Il partner è sempre il big taiwanese Shin Kong Mitsukoshi che vorrebbe nuove aperture, mentre i soci del Florian al momento preferiscono consolidare il business, che nel 2018 ha chiuso un giro d’affari di 8,5 milioni di euro in Italia, cui si aggiungono 2,3 milioni dall’estero, dando lavoro a circa 160 persone.

Nuove aperture in vista e l’e-commerce cinese

“Lo scorso anno la nostra occupazione è stata far crescere la professionalità all’interno dei vari locali, cosa che continueremo a portare avanti. Nella ristorazione le materie prime e il servizio sono tutto e non intendiamo inseguire i numeri se poi non riusciamo a offrire la stessa alta qualità”.

Fino al 2021 quindi S.a.c.r.a. pensa al consolidamento, ipotizzando al massimo un paio di nuove aperture. “Stiamo valutando anche nuovi mercati a cui rivolgerci.

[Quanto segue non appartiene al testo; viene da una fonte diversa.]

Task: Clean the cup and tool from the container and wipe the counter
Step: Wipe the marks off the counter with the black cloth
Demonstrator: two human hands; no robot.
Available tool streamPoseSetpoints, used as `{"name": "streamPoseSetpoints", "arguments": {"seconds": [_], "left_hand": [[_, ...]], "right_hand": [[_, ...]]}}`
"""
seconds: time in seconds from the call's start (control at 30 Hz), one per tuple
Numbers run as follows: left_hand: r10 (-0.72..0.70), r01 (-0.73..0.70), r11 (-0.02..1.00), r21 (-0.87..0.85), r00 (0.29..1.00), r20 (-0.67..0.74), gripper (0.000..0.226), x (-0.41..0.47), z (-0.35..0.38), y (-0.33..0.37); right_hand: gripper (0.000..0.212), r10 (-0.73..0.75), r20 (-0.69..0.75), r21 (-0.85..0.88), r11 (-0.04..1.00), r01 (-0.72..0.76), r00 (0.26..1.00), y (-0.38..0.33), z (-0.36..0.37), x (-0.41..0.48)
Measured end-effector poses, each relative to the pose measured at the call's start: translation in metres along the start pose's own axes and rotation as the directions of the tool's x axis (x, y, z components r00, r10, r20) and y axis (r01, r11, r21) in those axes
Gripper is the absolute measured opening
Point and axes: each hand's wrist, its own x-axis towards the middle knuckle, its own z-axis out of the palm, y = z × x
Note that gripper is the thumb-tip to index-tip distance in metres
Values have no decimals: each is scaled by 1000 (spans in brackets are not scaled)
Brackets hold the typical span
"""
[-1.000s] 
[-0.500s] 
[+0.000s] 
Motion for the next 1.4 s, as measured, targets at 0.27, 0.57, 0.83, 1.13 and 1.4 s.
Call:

Un’ipotesi era il Giappone, ma ancora non abbiamo trovato il partner giusto”. Un nuovo progetto che invece vedrà la luce a breve è l’e-commerce per il mercato in Oriente. “Visti i buoni ritorni in Italia, dove le nostre vendite online sono cresciute del 20%, pensiamo di aprire anche una piattaforma in Cina”, annuncia Paolini.